== WORK INSTRUCTIONS ==
Among the records that follow, set down only the lines from the one containing "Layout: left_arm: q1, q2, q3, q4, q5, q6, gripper" to the one containing "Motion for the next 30", both included, exactly.

== EXERCISE DATA ==
::::::::::

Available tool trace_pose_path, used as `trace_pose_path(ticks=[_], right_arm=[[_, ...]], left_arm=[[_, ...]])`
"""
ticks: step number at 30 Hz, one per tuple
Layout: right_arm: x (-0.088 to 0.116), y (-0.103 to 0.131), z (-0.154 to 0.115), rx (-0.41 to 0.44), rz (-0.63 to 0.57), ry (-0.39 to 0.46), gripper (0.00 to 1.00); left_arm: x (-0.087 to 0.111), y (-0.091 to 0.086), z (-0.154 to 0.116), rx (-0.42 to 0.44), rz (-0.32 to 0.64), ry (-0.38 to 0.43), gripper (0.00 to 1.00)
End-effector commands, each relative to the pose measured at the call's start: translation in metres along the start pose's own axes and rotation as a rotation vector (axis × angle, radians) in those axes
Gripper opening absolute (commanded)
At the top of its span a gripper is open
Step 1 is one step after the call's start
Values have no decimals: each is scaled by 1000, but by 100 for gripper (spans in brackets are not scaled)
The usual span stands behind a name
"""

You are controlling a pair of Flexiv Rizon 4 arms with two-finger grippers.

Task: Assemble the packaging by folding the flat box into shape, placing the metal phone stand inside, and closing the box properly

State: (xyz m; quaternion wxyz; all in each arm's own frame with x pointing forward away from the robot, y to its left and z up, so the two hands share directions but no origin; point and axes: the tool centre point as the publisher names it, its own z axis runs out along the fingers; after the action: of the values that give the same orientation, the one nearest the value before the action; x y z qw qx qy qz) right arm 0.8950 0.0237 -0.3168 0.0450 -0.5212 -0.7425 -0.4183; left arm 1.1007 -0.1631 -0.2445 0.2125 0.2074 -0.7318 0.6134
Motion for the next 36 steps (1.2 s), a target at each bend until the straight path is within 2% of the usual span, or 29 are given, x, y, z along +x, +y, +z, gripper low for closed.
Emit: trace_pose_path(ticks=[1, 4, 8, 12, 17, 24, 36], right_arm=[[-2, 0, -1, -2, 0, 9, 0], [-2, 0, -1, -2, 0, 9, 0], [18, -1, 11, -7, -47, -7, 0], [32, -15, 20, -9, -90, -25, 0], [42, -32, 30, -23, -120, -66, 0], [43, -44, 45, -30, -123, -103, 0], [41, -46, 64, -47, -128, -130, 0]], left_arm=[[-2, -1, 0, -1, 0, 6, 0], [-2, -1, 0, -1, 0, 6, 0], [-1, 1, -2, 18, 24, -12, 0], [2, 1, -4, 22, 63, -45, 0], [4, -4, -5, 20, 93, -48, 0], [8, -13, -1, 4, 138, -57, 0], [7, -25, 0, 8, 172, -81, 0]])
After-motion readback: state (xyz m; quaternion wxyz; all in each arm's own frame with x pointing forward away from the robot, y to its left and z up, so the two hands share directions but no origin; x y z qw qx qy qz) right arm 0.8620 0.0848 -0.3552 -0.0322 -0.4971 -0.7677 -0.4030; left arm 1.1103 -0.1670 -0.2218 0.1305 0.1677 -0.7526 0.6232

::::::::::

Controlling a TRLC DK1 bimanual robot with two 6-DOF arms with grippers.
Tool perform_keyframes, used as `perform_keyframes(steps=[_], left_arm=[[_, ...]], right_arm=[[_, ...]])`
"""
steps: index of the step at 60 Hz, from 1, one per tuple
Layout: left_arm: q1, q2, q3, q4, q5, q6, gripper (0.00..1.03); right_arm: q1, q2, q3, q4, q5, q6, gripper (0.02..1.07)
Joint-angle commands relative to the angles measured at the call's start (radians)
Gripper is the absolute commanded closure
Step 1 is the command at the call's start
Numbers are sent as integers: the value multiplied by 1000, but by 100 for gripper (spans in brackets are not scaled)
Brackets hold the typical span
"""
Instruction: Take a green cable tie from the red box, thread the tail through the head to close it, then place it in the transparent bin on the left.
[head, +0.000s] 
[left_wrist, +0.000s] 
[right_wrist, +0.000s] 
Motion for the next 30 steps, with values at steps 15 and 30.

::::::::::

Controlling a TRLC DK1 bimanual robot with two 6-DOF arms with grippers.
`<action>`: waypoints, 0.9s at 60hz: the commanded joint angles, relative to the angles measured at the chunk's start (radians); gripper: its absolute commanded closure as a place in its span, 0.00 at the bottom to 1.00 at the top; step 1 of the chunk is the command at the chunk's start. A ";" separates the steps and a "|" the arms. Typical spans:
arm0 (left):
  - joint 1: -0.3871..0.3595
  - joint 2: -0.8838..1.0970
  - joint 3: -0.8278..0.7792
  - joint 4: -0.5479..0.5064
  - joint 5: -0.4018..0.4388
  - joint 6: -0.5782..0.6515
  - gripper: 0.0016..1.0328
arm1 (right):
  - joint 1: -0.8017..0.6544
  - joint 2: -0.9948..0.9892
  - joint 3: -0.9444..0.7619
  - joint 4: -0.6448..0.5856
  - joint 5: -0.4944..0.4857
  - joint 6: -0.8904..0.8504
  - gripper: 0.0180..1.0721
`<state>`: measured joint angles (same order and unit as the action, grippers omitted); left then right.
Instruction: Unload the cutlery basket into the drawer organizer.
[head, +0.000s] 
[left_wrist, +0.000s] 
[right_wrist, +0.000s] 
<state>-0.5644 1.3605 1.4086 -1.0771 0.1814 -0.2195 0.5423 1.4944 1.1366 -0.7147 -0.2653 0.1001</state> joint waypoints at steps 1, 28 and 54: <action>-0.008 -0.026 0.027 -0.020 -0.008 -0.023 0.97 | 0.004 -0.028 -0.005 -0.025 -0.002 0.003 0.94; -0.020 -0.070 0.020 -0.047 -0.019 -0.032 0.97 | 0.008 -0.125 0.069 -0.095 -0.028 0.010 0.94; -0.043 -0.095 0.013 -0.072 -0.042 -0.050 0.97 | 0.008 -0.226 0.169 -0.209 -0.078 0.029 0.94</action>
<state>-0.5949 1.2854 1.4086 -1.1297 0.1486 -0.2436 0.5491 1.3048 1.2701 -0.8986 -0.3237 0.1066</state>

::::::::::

== RESPONSE ==
Layout: left_arm: q1, q2, q3, q4, q5, q6, gripper (0.00..1.03); right_arm: q1, q2, q3, q4, q5, q6, gripper (0.02..1.07)
Joint-angle commands relative to the angles measured at the call's start (radians)
Gripper is the absolute commanded closure
Step 1 is the command at the call's start
Numbers are sent as integers: the value multiplied by 1000, but by 100 for gripper (spans in brackets are not scaled)
Brackets hold the typical span
"""
Instruction: Take a green cable tie from the red box, thread the tail through the head to close it, then place it in the transparent bin on the left.
[head, +0.000s] 
[left_wrist, +0.000s] 
[right_wrist, +0.000s] 
Motion for the next 30 steps, with values at steps 15 and 30.

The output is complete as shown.